There was even a strange song called "Freeze a Yankee," and it went something like this: Drive 75 and freeze 'em alive/freeze a Yankee.

When the inevitable bust hit the oil patch in the late 1980s and crude oil dropped from the stratosphere of $125 to below $12 per barrel, hundreds of oil companies went bankrupt. But the oil industry has always been a series of booms and busts, and several years later the futures price of crude leveled out much higher.

Then covid-19 caused a drop in demand for oil and sent the price below $0. The futures price of crude oil dipped to minus-$34 per barrel: If you wanted to sell a barrel of oil on the futures market that day, you would have to pay someone $34 to take it off your hands. Several hundred thousand workers were laid off, and an estimated 1,000 companies went bankrupt.

I was traveling in west Texas during that time and saw a bumper sticker on a pickup that said, "Lord, give me one more boom, I promise not to p--- it away."

Today the oil and gas industry is recovering, and crude oil prices are in the plus-$90 per barrel range, which will put gasoline at around $3.50 per gallon, or $4.50 if you live in California. The price of natural gas during the pre-covid period bounced between $1.65 per million cubic feet of gas to around $2.

However, after covid hit and the rigs that drill for oil and natural gas shut down, both commodities soared in price. The drop in the natural gas supply sent the price to over $4.50/MCFG, which means your winter gas bill will probably double.

Let's see where most of the experts see the price of crude oil in the years ahead. One of the reasons the price of oil was stable prior to covid and the war in Ukraine was the increase in the supply of oil from new American wells.

However, covid greatly reduced the demand for oil, and the surplus production sent the price down and caused thousands of drilling rigs to be stacked, because drilling for oil and gas with those low prices is a money-losing proposition. While some rigs are starting back up, hundreds are still stacked.

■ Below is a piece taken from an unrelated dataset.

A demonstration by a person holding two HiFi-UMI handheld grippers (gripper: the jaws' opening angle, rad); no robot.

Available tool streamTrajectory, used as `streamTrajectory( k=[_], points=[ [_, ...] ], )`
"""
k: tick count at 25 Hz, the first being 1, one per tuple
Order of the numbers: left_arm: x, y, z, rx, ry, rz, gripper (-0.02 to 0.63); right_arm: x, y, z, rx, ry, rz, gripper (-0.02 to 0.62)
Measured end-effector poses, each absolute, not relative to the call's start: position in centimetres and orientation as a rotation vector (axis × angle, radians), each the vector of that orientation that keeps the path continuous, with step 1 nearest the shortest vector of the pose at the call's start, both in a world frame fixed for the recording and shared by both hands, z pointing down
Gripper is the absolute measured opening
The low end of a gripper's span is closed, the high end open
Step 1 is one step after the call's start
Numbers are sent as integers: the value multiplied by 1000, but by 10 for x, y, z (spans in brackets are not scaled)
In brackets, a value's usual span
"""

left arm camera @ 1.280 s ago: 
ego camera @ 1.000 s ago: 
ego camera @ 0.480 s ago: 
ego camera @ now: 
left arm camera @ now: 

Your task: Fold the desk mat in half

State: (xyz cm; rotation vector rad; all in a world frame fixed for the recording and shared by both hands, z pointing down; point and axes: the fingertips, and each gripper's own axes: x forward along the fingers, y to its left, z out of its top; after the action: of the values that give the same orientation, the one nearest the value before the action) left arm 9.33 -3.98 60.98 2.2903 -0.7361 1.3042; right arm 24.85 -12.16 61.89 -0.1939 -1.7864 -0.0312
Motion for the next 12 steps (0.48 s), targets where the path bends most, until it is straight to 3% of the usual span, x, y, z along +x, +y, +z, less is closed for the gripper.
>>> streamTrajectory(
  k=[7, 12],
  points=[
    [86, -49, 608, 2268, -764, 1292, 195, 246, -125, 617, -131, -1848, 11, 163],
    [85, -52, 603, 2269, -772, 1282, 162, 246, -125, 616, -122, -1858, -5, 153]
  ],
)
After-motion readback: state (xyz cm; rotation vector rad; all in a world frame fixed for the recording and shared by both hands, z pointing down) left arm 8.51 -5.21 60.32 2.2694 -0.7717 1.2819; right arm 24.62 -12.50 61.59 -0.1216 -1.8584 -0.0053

The shutdown of rigs drilling for oil and gas has significantly reduced the amount of new oil available to the market. In 2020, the worldwide discovery of new oil and gas fields was the lowest since 1943. That means a lot less will be added to the worldwide market this year, which adds up to a tight oil market; as economic activity builds up, the oil supply may not be there.

Now let's translate that into the crude oil-gasoline market. As covid-19 subsides in 2022, economic activity will increase, and the demand for energy will quickly return to pre-virus levels.

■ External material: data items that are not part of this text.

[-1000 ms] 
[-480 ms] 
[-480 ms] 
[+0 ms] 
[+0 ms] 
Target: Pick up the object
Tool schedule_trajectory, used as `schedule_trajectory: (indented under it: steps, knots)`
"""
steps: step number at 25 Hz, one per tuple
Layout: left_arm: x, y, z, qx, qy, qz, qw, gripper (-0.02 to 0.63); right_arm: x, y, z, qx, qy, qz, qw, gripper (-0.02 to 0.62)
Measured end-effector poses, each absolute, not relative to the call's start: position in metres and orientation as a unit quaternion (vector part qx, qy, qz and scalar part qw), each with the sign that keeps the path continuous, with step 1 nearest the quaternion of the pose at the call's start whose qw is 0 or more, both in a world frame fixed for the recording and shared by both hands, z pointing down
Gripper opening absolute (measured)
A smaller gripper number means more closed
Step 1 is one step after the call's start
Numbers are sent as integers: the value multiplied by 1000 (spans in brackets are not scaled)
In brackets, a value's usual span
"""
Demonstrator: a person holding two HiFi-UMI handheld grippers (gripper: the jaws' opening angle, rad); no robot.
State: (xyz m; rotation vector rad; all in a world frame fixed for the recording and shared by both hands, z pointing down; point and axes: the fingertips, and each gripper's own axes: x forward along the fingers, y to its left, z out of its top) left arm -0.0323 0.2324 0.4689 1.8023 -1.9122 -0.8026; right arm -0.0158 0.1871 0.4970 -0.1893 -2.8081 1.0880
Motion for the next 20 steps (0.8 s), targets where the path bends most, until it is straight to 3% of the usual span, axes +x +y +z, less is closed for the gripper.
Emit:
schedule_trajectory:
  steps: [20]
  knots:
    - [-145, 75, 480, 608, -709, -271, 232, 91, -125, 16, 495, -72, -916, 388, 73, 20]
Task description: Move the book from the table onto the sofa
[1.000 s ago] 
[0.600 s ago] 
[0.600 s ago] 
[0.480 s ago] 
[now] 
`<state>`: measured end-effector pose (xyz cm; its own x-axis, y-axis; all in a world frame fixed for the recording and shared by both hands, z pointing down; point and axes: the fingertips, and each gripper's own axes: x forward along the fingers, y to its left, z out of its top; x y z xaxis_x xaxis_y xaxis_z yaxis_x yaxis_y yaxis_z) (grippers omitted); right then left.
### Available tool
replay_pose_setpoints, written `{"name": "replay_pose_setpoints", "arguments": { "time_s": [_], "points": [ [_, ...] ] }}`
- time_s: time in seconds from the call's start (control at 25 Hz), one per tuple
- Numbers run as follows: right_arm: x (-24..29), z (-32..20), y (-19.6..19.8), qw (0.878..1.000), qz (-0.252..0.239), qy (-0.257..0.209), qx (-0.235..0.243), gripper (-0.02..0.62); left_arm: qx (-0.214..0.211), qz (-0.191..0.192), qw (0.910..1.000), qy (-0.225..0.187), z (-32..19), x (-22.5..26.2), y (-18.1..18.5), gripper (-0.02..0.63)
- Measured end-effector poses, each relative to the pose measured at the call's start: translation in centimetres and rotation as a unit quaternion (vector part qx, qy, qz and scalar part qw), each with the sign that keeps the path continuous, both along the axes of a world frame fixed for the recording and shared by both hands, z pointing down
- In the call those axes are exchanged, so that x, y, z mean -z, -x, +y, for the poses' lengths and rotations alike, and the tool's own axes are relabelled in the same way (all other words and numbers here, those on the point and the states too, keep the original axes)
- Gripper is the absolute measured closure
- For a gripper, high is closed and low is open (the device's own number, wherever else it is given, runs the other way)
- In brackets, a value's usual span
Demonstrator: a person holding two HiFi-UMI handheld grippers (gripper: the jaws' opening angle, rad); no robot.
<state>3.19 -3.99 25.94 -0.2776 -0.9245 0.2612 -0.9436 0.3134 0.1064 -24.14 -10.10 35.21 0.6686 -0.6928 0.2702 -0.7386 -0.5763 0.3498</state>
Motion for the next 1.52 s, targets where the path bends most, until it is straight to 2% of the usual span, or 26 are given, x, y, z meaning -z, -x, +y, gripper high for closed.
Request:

That will increase worldwide demand for crude oil, which is now roughly from 95 million barrels to well over 100 million a day. If predicted increases in demand continue, the worldwide producers of those raw products will have to add at least another 10 million barrels of oil to the supply.

Experts say it will be difficult to add that much oil immediately. Saudi Arabia, the OPEC country that has been able to add oil to the market when necessary, may only be able to add 2 to 5 million barrels; when the U.S., Japan, and China add oil from their emergency reserves, the oil market may still be very tight. If other factors such as weather and terrorism shut down additional production, the worldwide crude oil market price will increase.

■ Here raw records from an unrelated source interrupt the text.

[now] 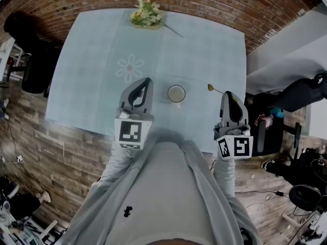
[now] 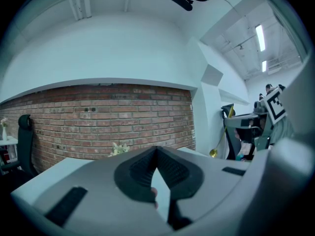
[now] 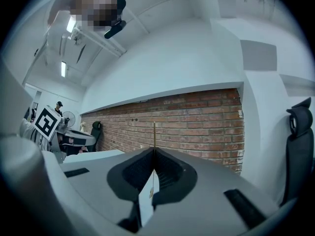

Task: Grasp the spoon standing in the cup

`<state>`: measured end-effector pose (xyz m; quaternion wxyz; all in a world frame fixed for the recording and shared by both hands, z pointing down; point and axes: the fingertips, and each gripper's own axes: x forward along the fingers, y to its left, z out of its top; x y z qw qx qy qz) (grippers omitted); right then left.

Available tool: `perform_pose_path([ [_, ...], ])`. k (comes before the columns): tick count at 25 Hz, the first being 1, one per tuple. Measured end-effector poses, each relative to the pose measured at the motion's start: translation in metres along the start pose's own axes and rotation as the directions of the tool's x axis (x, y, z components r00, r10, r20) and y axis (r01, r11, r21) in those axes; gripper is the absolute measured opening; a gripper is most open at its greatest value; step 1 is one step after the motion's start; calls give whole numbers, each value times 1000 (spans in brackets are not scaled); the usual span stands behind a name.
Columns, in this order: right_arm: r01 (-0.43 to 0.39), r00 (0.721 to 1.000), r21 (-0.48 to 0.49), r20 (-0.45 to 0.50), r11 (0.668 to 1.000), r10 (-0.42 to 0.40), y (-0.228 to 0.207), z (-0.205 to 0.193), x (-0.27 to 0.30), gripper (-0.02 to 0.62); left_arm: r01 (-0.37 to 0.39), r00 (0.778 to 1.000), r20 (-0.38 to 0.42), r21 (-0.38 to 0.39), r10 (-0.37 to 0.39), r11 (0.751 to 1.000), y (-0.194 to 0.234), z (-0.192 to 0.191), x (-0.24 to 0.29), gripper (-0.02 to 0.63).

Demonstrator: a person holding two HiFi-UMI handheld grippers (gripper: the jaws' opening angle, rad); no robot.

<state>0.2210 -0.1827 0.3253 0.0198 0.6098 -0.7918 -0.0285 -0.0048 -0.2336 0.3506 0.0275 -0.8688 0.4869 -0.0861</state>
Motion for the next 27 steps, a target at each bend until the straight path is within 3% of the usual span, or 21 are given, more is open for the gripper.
perform_pose_path([
  [27,-42,999,31,-3,999,42,5,-4,7,17,-2,1000,-14,-13,2,1000,5,-7,8,17],
])
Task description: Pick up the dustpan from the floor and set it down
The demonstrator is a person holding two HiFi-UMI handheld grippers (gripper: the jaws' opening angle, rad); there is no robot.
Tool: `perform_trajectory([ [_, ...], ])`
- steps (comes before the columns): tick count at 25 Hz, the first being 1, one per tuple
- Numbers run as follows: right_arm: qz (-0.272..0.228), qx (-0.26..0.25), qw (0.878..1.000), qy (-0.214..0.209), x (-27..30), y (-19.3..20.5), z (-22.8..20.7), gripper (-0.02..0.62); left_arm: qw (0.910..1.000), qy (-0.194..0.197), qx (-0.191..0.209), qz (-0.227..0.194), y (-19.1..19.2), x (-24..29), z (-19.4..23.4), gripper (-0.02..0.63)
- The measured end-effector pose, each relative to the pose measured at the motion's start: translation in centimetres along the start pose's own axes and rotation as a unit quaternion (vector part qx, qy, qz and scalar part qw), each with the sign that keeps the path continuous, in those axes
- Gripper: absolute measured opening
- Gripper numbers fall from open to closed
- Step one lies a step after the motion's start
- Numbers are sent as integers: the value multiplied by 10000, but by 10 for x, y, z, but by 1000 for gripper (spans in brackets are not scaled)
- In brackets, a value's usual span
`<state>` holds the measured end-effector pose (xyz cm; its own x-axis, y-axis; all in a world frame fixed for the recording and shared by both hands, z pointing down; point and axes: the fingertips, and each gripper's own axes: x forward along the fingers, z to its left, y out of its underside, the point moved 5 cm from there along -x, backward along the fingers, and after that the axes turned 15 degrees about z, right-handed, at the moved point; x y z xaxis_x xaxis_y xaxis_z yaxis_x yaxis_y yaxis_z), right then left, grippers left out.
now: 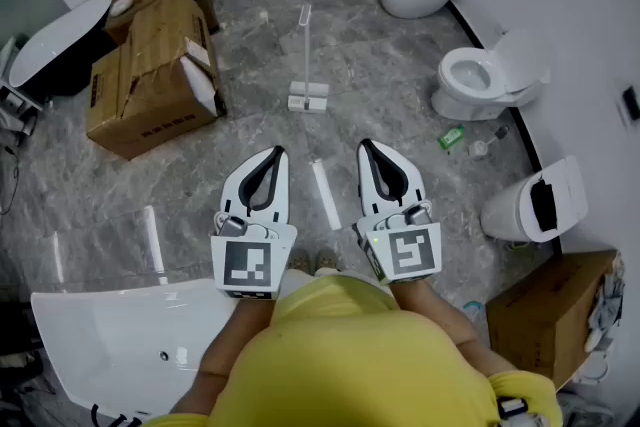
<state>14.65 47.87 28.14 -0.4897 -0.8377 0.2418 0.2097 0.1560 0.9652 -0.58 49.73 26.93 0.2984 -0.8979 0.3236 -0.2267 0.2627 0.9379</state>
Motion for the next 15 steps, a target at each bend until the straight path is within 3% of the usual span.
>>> perform_trajectory([
  [8, -97, 219, 9995, -217, 11, 6, -19, 12, 10000, -39, -32, 18, -3, 16, -5, 2],
  [15, -76, 243, 9992, -299, 50, 4, -20, 55, 9999, -26, -123, 112, 3, 43, 23, 2],
])
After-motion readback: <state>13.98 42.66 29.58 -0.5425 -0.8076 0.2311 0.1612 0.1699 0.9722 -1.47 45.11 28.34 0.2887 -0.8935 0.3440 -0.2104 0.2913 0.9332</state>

Before Russia--the second largest producer of oil in the world--decided to invade Ukraine, CNN, Goldman Sachs, J.P. Morgan all predicted oil at over $100 a barrel this year (some experts predict $125) and $150 in 2023. However, oil may skyrocket to $200 this year if Russian oil is taken off the world's supply because of sanctions from Western democracies.

That's why the pros say the future is, at a minimum, $5 per gallon gasoline. If a large portion of Russian oil is removed from the market, gasoline could easily reach $7 per gallon, just as your natural gas bill doubles or triples this winter.

There is some good news in $200/bbl oil and $7/gallon gasoline. The huge jump in oil and natural gas prices will accelerate the switch to electric cars, solar panels and other renewable energy sources.

In the meantime, hold on to your pocketbook, because if oil goes up to $200 per barrel, my SUV fill-up will cost $150.